Astronomers were able to produce the most accurate measurement of the speed of the Universe's expansion with the Gaia and Hubble telescopes. According to the new data, the Hubble constant is 73.5 kilometers per second per megaparsec, that is, the difference between the already known values was even greater than
. 100-year-old astrophysicist Edwin Hubble was observing distant galaxies and determined that they were not static, but that they were gradually diverging, and that the specific elimination rate of ## EQU1 ## 39, a galaxy was directly proportional to its distance. Today, this law is called the law of Hubble's constant, which is included in it, is called the Hubble constant.
A team of astronomers under the direction of Nobel Laureate Adam Riess, who received the award for the discovery of accelerated expansion of the Universe through observations "warmed up" this contradiction, receiving data using the Gaia and Hubble telescopes.
Astronomers calculated the distance to neighboring galaxies with Cepheids – a class of pulsating supernova (replacement), stars (giant and supergiants). This class of stars has a well established relationship between the period of brightness changes and the magnitude of the star – the brighter the star, the more slowly it is pulsed. If we know two stars pulsating with the same period, and the distance to one of them, the distance to the other can be determined by a simple formula.
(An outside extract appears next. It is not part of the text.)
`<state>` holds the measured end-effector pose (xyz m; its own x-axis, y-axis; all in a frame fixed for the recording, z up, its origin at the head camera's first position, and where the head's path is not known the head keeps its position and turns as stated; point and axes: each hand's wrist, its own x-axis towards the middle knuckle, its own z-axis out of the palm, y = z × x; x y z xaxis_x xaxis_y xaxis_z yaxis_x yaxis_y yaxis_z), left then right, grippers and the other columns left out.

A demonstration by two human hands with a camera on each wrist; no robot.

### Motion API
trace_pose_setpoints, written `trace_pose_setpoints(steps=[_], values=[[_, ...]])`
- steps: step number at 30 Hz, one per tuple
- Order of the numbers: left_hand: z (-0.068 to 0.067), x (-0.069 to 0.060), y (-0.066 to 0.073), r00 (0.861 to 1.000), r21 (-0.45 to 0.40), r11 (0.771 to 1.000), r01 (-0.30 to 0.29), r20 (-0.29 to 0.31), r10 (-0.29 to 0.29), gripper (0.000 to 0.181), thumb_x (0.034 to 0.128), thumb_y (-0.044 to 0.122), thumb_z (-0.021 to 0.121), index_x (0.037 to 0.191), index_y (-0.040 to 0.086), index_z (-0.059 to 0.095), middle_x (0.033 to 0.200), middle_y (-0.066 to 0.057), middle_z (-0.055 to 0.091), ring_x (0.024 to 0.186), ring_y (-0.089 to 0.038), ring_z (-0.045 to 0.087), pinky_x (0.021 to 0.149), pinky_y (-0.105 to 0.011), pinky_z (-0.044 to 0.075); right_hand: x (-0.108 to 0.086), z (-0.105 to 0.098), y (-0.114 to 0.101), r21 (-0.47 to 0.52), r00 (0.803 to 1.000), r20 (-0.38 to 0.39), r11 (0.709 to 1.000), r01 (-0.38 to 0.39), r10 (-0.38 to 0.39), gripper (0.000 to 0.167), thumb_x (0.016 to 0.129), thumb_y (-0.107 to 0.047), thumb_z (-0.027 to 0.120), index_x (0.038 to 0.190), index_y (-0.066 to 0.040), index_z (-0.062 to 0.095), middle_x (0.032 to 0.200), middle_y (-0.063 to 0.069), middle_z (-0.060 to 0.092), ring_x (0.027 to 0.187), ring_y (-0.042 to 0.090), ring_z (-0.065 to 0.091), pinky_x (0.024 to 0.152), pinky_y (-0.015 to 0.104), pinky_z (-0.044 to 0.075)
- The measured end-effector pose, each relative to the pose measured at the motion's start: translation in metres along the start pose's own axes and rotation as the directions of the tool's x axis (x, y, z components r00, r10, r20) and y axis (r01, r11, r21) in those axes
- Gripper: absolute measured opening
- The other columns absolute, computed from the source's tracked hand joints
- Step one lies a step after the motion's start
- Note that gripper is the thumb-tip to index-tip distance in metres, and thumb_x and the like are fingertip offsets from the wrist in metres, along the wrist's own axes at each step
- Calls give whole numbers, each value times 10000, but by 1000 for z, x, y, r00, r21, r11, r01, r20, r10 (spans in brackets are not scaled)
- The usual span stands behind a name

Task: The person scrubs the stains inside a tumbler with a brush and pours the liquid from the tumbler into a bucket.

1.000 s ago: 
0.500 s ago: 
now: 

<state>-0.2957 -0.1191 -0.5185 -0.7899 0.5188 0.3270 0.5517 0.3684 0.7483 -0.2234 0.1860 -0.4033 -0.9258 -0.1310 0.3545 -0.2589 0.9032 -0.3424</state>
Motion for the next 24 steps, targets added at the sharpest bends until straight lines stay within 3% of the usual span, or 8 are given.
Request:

The researchers compared the absolute magnitudes of the Cepheids 50, calculated with the Hubble telescope, to an apparent magnitude, and determined the distance that separates them. Scientists then refined the data using the Gaia telescope, which measures with great accuracy the parallaxes and the movements of stars. This allowed the researchers to calibrate the data and more accurately determine the distances to Cepheids outside our galaxy.
According to new data, the Hubble constant is 73.52 ± 1.62 kilometers per second per megaparsec. This means that the galaxies we see at a distance of 10 MPC, we are fleeing at a speed of 735 miles per second, and the galaxies we see at a distance of 11 MPC – 808 kilometers per second.
This value strongly differs from the data from the Observatory, Planck, because the difference between the values obtained by different methods of the Hubble constant is greater than 3.8 Sigma.